## YOUR INSTRUCTIONS
Begin at the line containing "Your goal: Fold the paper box" in the data below and go on through the line containing "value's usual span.", repeating each line exactly; include both ends and no other line.

[Extracted records]
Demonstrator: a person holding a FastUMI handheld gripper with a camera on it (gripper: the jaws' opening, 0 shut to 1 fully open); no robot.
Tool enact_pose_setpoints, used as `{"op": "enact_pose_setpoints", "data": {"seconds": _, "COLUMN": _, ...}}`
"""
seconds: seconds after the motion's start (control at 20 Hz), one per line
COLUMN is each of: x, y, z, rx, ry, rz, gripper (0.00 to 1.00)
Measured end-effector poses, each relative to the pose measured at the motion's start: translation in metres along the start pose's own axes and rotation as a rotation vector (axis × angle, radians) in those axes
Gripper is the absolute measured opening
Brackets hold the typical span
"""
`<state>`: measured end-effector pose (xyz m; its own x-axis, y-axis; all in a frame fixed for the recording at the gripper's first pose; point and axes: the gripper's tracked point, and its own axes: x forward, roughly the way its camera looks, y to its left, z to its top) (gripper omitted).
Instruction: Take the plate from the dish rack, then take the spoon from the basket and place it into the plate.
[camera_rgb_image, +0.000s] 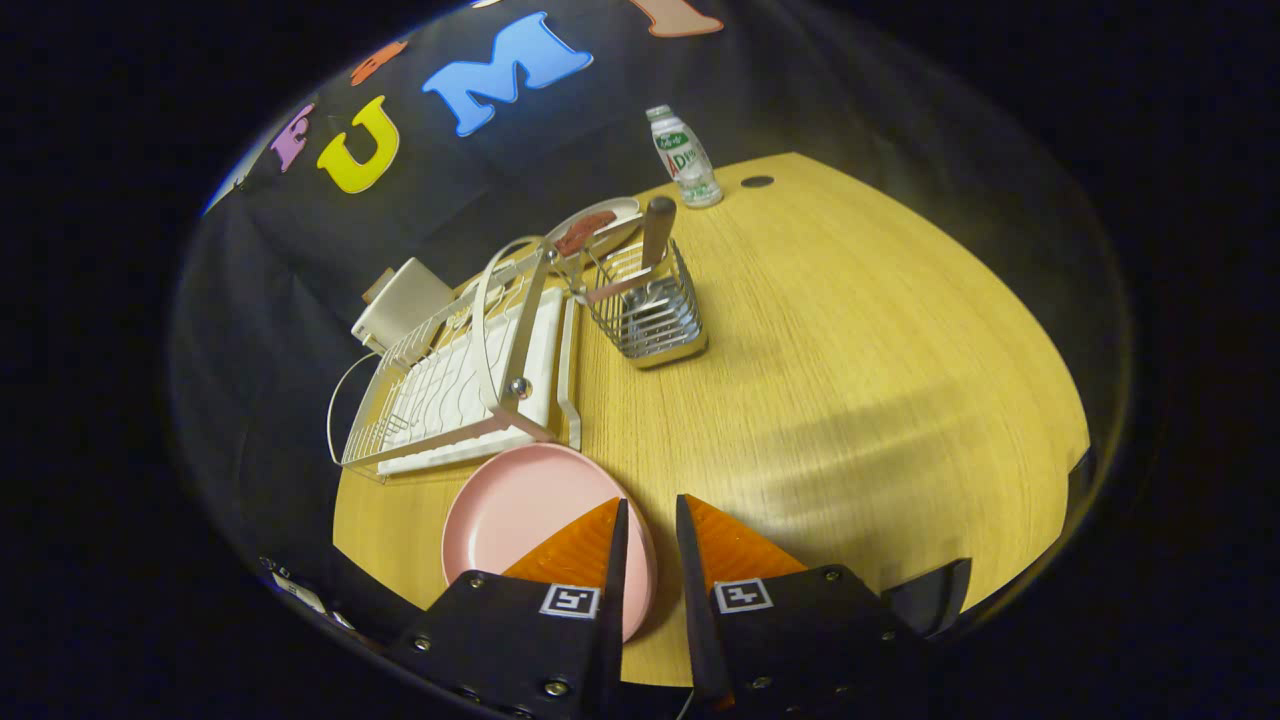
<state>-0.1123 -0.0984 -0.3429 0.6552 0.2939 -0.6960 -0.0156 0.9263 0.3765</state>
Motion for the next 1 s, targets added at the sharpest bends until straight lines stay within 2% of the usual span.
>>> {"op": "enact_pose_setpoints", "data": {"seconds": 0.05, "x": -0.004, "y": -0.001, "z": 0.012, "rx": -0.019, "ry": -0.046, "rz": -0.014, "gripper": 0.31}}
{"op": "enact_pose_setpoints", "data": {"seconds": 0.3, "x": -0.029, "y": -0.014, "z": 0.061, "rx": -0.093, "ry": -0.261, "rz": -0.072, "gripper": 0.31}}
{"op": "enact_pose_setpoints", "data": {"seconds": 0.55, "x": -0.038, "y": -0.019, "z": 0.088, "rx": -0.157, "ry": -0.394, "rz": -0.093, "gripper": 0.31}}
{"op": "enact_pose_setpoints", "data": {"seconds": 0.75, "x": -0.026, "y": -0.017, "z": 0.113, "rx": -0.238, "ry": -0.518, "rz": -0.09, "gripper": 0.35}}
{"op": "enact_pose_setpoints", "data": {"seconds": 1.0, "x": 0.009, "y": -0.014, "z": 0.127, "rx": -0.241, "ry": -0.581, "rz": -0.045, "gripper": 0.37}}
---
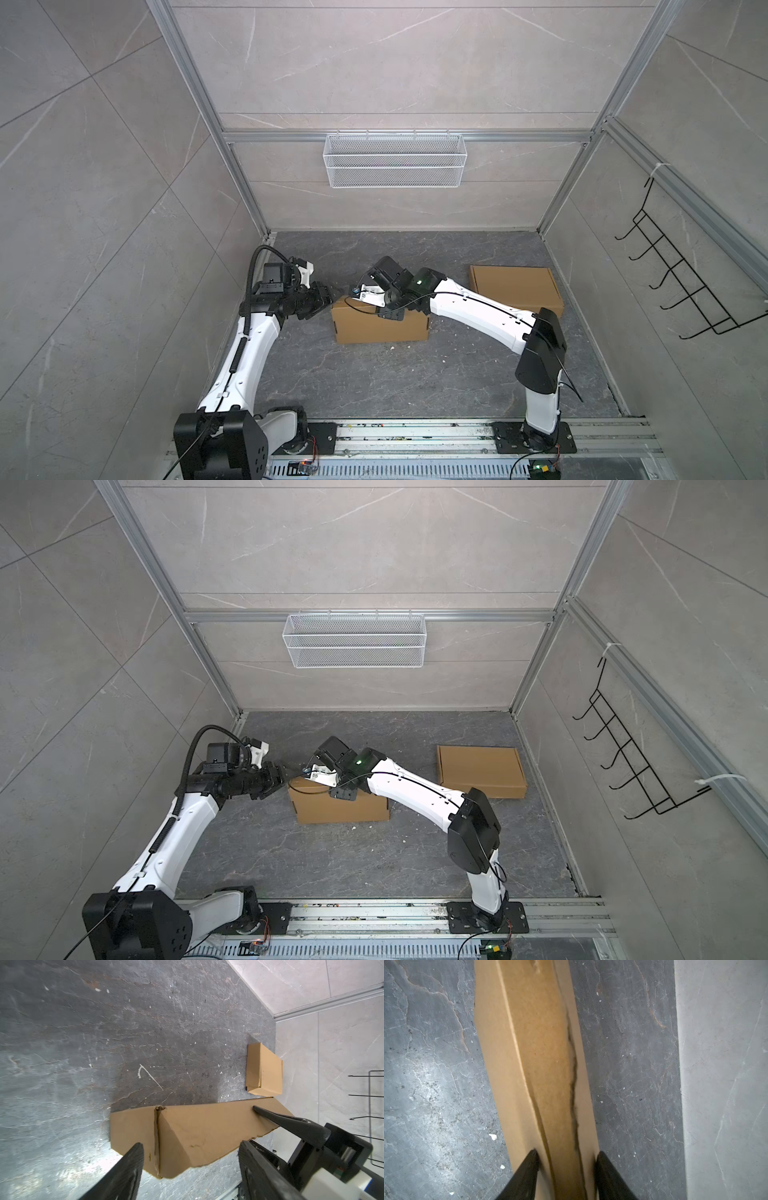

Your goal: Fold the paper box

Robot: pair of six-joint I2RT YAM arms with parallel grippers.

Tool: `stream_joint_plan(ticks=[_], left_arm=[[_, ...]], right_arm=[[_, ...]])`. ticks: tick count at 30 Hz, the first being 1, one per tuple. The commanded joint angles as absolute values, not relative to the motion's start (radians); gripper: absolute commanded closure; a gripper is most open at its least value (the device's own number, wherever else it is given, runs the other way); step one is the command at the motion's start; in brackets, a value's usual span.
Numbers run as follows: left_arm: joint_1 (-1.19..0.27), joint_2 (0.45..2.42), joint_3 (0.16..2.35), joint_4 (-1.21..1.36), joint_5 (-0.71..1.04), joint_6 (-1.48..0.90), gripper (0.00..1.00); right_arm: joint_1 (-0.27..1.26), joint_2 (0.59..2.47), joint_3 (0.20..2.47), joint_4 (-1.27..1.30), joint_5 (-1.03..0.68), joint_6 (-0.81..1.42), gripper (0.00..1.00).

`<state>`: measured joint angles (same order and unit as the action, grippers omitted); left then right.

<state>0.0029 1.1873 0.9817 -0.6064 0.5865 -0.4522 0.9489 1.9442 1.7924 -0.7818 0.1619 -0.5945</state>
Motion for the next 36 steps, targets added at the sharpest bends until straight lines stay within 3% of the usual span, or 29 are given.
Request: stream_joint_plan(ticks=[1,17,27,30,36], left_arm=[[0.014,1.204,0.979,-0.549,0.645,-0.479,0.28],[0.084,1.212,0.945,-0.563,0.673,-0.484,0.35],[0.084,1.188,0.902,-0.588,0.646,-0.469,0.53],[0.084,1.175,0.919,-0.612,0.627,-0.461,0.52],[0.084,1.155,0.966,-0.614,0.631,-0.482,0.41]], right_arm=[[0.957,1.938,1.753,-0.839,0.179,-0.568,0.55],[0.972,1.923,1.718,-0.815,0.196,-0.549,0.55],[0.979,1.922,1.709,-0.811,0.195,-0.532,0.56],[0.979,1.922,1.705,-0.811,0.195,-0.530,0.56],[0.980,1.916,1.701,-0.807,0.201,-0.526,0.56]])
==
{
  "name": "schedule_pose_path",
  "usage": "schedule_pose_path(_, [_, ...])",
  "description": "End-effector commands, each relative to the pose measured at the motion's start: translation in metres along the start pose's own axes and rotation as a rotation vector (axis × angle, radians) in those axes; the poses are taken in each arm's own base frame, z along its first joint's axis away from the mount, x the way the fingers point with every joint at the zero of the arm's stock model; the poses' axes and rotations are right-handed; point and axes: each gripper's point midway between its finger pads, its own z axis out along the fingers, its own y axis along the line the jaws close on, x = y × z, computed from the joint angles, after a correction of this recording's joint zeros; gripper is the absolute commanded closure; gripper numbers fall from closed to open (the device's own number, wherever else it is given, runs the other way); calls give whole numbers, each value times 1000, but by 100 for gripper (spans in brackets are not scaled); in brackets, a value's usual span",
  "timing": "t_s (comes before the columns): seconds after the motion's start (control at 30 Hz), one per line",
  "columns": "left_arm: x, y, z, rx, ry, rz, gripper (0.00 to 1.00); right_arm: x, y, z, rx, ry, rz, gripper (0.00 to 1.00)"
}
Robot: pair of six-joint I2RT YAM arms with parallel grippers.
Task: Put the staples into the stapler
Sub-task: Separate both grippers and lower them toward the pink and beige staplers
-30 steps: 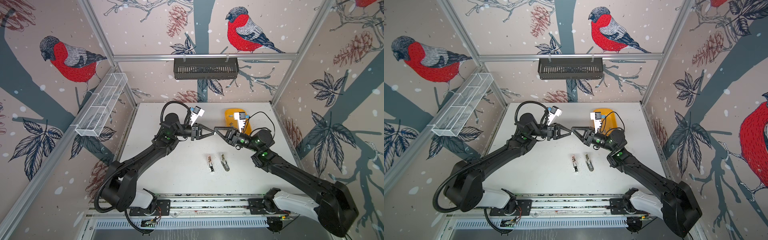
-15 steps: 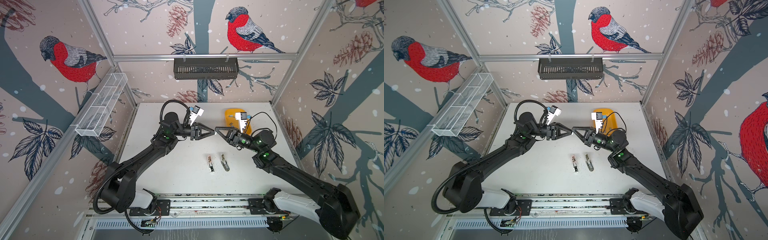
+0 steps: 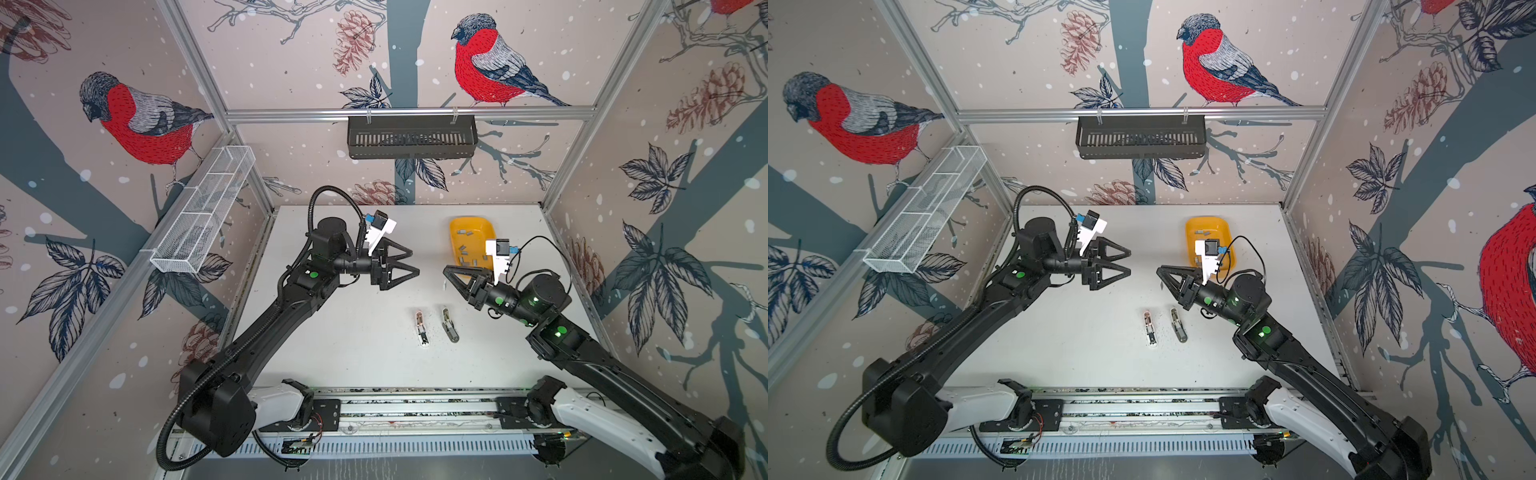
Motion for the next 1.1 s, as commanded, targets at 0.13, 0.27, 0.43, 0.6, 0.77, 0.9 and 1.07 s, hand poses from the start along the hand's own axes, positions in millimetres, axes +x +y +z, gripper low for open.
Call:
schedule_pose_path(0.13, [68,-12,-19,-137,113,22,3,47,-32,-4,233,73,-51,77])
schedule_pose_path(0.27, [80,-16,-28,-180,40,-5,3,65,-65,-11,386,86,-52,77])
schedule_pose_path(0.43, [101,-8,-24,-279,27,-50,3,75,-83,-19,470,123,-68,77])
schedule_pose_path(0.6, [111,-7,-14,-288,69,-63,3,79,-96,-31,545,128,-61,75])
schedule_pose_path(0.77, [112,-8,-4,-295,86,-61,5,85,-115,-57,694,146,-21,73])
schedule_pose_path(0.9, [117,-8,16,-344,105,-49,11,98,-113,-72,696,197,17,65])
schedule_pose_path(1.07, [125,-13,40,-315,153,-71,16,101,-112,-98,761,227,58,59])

## ANSWER SPACE
Your goal: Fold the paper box

Robot: pair of six-joint I2RT YAM arms with parallel grippers.

Tool: `stream_joint_plan(ticks=[_], left_arm=[[_, ...]], right_arm=[[_, ...]])`. ticks: tick count at 30 Hz, the first being 1, one per tuple. The commanded joint angles as absolute values, not relative to the motion's start (radians); gripper: absolute commanded closure; a gripper is most open at its least value (the device's own number, wherever else it is given, runs the other way); step one is the command at the motion's start; in brackets, a value's usual span.

The required answer is now complete.